§ Exercise prompt
Return the records from the first line through the line containing "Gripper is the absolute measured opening", and leave out the pictures.

§ Items listed in a dataset
==========

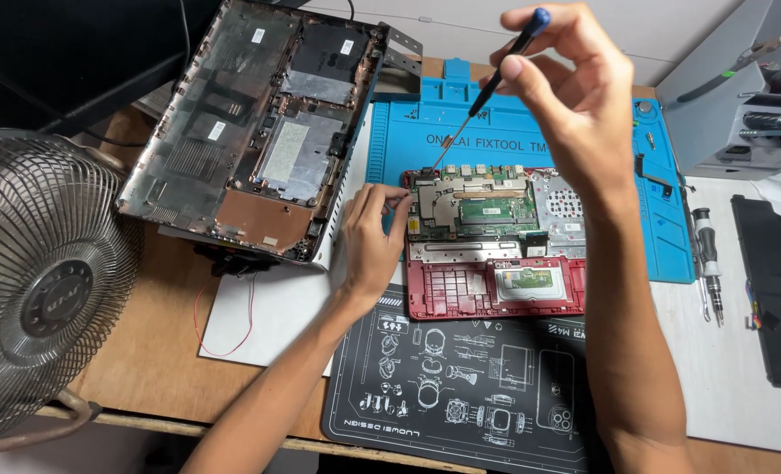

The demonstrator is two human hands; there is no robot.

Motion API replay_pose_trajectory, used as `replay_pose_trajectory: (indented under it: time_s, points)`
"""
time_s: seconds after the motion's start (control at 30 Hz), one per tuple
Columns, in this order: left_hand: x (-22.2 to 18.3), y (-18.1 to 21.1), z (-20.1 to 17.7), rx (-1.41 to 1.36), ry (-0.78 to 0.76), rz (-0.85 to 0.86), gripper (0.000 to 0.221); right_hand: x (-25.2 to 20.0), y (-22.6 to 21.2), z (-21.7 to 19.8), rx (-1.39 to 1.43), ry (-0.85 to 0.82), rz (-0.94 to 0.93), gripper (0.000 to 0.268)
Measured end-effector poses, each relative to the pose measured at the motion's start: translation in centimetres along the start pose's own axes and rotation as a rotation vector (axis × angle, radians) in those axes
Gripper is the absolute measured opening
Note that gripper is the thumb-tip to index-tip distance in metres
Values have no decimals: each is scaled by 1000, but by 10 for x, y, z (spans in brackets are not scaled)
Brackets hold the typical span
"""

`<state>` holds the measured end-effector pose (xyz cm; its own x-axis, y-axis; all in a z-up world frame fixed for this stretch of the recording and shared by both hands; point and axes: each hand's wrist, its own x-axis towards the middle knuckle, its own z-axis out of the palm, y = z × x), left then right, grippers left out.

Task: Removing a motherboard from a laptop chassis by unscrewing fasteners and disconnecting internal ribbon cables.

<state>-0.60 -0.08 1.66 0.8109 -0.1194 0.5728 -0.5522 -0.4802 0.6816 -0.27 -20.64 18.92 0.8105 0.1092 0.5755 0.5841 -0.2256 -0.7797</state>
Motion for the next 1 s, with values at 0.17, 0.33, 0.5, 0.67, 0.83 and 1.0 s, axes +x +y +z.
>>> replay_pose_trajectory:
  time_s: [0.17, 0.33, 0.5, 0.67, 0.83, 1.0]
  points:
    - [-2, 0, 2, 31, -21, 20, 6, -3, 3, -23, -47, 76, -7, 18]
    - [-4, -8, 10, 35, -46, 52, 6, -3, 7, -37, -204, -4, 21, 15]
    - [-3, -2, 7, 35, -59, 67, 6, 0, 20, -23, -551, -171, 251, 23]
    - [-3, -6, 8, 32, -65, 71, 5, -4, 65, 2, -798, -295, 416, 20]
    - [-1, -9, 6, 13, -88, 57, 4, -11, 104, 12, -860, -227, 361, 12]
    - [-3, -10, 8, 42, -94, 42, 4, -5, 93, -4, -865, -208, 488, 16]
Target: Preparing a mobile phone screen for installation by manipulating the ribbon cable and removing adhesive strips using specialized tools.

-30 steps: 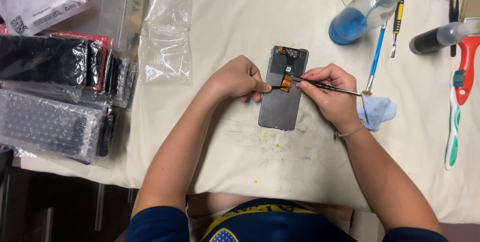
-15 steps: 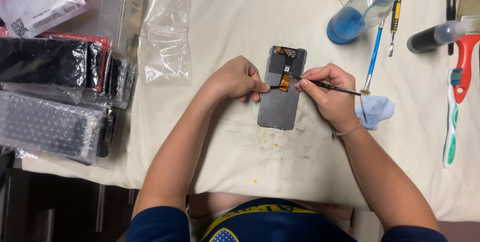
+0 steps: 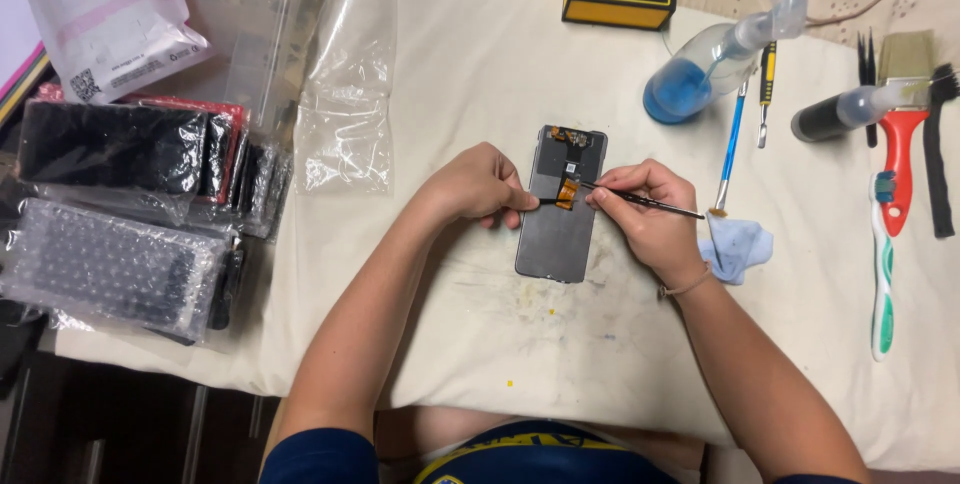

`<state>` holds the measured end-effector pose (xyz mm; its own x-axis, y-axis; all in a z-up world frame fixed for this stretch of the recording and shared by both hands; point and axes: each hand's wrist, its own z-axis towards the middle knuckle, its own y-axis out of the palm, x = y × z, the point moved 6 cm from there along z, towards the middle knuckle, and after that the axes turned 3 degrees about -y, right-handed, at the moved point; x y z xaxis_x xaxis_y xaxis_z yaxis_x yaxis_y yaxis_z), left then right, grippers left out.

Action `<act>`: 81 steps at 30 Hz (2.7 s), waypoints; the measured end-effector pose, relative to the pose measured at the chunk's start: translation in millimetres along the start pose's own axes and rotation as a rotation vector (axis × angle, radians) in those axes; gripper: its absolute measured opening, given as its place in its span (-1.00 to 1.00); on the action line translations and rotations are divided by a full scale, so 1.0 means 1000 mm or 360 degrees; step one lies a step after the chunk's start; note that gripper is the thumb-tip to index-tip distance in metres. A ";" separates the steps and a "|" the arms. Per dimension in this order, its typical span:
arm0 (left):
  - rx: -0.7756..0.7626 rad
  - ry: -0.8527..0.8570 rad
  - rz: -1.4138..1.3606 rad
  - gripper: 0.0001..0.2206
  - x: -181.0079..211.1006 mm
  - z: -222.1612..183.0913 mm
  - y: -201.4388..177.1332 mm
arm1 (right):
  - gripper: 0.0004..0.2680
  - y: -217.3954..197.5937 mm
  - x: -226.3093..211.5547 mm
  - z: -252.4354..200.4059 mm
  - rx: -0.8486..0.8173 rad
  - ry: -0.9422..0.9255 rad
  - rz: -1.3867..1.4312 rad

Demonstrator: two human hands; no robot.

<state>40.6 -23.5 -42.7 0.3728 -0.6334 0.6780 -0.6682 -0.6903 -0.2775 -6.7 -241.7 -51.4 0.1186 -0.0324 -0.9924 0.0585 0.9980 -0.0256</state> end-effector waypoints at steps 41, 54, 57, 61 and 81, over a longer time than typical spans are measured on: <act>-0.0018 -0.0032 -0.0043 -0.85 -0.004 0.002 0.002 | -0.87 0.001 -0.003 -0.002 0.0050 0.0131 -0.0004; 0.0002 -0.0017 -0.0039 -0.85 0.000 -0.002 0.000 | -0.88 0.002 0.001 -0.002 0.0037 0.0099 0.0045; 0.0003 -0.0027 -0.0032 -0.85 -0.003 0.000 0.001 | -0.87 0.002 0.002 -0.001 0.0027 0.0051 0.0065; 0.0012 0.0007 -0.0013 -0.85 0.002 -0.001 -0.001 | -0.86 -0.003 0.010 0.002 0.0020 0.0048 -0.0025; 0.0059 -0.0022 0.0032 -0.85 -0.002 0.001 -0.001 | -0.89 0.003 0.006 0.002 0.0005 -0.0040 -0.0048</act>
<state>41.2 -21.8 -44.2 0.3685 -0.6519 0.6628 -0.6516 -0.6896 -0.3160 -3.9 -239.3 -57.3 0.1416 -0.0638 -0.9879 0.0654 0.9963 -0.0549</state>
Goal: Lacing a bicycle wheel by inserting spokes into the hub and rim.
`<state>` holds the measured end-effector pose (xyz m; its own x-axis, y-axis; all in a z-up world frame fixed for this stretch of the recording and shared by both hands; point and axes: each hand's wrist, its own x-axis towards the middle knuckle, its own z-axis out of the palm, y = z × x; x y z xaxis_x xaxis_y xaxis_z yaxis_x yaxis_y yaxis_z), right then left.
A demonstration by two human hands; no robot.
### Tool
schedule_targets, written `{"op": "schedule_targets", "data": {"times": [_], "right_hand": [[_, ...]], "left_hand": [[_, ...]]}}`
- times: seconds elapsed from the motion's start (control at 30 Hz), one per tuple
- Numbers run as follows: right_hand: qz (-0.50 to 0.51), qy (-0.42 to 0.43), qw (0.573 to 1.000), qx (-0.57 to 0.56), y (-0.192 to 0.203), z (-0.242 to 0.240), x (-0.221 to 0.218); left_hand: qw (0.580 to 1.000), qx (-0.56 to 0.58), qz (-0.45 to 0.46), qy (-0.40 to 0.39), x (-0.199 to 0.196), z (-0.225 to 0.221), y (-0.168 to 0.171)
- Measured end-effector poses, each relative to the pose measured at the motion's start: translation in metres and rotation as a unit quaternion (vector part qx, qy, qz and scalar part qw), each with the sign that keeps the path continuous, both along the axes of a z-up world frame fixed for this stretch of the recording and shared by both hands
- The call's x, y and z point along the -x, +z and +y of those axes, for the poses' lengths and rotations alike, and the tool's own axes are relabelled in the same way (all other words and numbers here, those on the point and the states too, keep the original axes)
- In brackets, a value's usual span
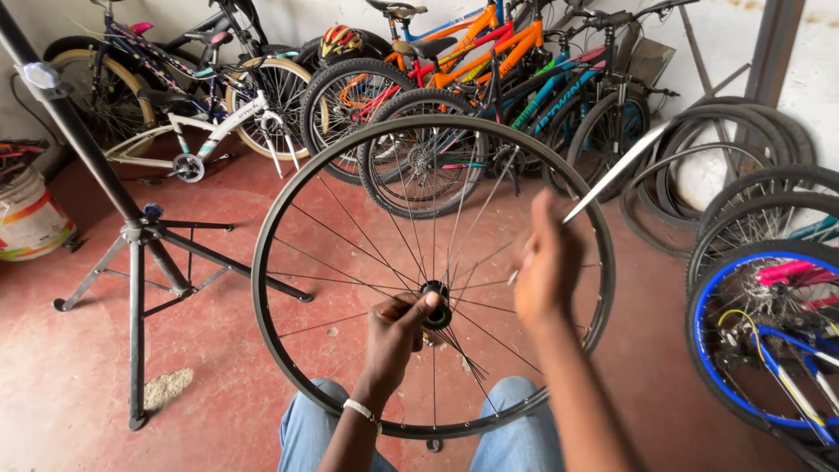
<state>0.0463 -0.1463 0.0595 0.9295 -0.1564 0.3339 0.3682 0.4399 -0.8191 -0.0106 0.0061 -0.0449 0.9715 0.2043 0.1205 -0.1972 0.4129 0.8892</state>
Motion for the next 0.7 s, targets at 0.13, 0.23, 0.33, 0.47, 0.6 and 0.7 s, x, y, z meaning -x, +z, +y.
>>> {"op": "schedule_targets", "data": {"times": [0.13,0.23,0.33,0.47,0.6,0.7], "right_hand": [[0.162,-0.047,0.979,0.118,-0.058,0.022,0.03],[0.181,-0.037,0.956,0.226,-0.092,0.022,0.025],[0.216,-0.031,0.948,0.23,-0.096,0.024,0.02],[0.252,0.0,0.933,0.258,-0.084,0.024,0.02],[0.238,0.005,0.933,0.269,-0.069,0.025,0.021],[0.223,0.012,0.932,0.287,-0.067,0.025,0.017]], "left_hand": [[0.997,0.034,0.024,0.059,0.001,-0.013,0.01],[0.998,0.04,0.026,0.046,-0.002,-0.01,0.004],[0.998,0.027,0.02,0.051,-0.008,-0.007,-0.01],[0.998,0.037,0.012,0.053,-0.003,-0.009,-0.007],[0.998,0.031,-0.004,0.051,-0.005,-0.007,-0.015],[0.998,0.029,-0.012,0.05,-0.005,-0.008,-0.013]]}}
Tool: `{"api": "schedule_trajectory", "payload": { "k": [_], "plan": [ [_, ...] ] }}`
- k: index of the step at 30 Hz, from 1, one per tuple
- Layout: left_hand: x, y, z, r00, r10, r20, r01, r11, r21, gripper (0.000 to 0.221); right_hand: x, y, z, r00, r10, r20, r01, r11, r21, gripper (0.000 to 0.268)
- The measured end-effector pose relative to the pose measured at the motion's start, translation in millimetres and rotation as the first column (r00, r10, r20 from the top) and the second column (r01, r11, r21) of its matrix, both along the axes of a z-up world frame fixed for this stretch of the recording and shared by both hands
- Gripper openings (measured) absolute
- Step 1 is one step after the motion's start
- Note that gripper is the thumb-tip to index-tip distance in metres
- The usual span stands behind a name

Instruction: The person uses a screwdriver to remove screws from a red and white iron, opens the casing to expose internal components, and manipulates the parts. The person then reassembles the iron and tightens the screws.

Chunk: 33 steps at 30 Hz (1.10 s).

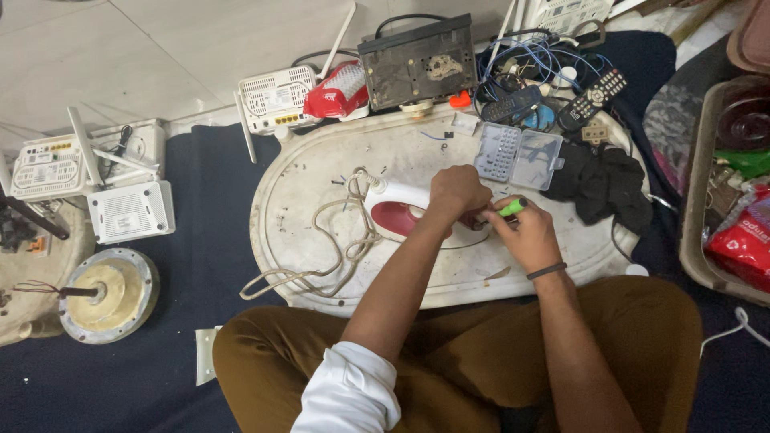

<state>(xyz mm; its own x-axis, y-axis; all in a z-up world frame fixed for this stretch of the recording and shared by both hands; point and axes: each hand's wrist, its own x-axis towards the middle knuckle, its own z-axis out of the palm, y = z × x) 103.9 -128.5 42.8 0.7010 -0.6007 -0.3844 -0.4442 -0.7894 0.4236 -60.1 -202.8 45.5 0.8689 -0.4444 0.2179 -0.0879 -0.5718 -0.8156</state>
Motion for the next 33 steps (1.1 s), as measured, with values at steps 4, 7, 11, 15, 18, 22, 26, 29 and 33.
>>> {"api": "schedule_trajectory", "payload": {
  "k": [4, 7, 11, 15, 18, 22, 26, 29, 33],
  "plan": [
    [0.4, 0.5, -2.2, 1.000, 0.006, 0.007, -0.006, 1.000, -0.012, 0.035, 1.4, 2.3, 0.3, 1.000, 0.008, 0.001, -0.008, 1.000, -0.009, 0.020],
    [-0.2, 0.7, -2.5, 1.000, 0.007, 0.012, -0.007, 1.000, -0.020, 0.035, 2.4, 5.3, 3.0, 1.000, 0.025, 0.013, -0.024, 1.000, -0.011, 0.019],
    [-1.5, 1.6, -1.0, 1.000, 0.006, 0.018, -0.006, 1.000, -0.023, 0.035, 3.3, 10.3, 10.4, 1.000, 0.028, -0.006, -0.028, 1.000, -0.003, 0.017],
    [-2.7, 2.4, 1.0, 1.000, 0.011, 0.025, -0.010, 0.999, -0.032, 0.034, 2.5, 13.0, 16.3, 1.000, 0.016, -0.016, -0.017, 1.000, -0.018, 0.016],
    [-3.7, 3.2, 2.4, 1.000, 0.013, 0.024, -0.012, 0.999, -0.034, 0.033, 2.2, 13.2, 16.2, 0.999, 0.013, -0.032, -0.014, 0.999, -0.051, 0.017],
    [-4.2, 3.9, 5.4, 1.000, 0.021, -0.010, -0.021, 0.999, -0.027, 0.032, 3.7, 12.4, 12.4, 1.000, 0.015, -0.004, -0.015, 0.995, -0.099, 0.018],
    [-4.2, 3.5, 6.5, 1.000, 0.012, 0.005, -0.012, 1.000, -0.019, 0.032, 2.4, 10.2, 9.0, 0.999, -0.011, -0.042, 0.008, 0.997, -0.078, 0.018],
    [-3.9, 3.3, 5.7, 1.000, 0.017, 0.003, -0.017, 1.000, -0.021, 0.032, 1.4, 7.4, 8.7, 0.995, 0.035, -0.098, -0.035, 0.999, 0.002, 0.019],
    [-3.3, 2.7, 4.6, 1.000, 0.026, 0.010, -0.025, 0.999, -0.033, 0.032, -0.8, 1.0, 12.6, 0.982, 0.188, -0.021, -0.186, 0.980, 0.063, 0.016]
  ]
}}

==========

§ Exercise output
The demonstrator is two human hands; there is no robot.

Motion API replay_pose_trajectory, used as `replay_pose_trajectory: (indented under it: time_s, points)`
"""
time_s: seconds after the motion's start (control at 30 Hz), one per tuple
Columns, in this order: left_hand: x (-22.2 to 18.3), y (-18.1 to 21.1), z (-20.1 to 17.7), rx (-1.41 to 1.36), ry (-0.78 to 0.76), rz (-0.85 to 0.86), gripper (0.000 to 0.221); right_hand: x (-25.2 to 20.0), y (-22.6 to 21.2), z (-21.7 to 19.8), rx (-1.39 to 1.43), ry (-0.85 to 0.82), rz (-0.94 to 0.93), gripper (0.000 to 0.268)
Measured end-effector poses, each relative to the pose measured at the motion's start: translation in centimetres along the start pose's own axes and rotation as a rotation vector (axis × angle, radians) in those axes
Gripper is the absolute measured opening

The answer contains nothing further.